→ Task: Search the records for the string "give" and copy every line in which it appears.

*****

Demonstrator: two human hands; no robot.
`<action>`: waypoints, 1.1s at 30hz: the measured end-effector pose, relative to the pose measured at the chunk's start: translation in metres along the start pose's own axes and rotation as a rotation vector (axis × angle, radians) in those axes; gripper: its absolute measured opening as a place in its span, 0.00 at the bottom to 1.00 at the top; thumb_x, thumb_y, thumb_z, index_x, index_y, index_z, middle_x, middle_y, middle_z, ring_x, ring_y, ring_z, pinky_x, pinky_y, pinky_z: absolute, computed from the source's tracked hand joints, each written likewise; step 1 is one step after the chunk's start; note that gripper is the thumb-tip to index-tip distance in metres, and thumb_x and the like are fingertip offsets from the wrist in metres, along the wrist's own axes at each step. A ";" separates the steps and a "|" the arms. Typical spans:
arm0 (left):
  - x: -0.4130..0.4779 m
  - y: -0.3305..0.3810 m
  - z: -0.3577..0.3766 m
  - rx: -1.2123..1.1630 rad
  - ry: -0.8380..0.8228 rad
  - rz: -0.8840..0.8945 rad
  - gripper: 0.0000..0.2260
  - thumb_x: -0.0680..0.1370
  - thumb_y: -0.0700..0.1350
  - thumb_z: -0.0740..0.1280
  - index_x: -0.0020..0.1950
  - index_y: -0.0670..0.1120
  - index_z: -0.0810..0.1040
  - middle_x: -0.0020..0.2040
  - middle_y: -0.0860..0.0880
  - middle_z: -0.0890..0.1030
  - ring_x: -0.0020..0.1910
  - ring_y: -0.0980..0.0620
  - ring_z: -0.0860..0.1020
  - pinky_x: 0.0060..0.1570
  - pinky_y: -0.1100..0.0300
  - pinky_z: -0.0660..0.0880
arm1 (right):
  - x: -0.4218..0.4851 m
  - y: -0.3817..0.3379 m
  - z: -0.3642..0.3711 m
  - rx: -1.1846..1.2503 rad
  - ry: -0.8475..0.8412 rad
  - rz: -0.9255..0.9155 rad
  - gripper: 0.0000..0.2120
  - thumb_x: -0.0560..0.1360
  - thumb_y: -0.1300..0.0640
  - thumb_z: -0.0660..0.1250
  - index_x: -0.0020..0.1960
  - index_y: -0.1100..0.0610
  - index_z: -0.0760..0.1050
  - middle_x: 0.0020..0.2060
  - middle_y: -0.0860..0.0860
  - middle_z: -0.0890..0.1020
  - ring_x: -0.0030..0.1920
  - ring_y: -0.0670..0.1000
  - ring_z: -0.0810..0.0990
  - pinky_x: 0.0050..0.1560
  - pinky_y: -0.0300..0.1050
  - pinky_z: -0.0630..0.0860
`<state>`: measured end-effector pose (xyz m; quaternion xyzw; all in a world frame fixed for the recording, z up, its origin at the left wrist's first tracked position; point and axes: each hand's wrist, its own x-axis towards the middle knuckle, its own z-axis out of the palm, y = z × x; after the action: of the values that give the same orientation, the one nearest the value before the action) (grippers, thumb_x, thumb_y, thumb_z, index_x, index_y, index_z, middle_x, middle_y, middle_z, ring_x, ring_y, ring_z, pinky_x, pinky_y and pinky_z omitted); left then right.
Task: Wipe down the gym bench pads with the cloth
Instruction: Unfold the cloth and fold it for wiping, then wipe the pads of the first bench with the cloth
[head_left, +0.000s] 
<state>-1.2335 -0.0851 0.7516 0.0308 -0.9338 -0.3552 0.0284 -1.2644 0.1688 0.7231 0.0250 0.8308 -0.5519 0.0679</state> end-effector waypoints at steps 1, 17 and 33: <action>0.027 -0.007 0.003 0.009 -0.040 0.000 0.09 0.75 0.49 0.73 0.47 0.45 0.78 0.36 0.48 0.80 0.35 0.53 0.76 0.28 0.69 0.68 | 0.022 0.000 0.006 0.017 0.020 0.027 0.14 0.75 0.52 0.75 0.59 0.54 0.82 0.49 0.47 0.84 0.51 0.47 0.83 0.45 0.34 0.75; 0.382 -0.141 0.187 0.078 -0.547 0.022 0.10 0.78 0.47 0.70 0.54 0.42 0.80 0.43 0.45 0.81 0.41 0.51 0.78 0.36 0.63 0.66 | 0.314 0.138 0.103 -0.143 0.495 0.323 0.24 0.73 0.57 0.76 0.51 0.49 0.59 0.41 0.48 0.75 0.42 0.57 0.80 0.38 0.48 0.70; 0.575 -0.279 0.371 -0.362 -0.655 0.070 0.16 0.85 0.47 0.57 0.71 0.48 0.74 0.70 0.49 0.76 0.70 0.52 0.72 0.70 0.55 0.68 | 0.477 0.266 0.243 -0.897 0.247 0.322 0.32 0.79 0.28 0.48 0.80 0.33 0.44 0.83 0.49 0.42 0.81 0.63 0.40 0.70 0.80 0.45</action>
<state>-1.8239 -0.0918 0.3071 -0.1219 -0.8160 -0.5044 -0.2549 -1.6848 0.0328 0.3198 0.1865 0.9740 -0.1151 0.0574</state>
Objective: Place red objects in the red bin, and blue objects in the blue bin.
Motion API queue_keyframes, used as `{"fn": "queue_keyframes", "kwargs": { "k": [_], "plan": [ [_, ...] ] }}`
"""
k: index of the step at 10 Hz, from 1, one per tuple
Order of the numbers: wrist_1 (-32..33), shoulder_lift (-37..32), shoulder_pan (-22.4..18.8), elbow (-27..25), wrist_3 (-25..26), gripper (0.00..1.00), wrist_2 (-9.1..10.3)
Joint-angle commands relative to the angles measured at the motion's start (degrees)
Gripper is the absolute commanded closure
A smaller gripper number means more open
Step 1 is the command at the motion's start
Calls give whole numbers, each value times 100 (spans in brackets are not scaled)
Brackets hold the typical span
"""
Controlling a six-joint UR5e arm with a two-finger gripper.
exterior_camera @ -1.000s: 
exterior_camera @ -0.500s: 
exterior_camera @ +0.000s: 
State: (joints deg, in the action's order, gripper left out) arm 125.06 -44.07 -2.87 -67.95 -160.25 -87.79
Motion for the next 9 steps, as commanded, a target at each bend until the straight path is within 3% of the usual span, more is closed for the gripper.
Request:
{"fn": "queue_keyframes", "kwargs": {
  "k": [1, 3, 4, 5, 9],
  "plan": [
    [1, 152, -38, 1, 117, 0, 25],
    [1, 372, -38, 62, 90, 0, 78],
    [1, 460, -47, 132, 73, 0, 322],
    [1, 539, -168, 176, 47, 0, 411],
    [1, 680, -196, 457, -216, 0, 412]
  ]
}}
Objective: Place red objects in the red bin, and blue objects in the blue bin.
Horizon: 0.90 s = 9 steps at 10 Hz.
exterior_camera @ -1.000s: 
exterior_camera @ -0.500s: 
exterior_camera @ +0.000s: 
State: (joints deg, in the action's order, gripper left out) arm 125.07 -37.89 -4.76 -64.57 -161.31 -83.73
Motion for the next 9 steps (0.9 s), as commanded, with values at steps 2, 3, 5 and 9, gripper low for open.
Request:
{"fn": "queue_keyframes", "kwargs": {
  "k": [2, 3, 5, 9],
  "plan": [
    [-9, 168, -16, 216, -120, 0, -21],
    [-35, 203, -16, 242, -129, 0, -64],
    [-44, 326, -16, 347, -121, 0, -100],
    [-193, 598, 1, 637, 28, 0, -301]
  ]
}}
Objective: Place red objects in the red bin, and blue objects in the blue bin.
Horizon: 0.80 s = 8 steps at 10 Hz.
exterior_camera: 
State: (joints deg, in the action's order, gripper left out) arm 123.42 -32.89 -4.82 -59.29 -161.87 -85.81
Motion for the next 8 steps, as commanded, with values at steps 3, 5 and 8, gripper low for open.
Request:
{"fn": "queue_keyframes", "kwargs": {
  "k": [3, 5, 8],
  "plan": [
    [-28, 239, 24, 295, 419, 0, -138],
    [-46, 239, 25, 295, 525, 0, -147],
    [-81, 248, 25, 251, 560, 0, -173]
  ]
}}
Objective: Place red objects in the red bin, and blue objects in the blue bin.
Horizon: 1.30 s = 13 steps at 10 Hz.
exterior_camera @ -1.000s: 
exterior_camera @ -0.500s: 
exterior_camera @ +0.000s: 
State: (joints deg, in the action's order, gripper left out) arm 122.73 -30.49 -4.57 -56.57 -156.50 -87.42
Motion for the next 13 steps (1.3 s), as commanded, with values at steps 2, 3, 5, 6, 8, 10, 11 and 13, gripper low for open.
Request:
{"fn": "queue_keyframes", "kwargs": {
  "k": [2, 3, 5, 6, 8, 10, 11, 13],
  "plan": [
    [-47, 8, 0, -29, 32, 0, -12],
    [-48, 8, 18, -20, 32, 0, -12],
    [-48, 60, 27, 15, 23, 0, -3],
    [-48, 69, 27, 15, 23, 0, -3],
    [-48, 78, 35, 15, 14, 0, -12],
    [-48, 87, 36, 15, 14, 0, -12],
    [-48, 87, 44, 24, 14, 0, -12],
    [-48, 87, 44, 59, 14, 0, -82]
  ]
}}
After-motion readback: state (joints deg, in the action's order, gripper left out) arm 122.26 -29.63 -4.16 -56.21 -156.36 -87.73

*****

→ Response area:
`<state>`: measured end-effector pose (xyz m; quaternion xyzw; all in a world frame fixed for the recording, z up, its origin at the left wrist's first tracked position; point and axes: each hand's wrist, its own x-axis towards the middle knuckle, its own z-axis out of the palm, y = z × x; after the action: of the values that give the same orientation, the one nearest the value before the action) (grippers, thumb_x, thumb_y, thumb_z, index_x, index_y, index_z, middle_x, middle_y, middle_z, ring_x, ring_y, ring_z, pinky_x, pinky_y and pinky_z omitted); left then right.
Calls give whole numbers, each value times 100 (spans in brackets are not scaled)

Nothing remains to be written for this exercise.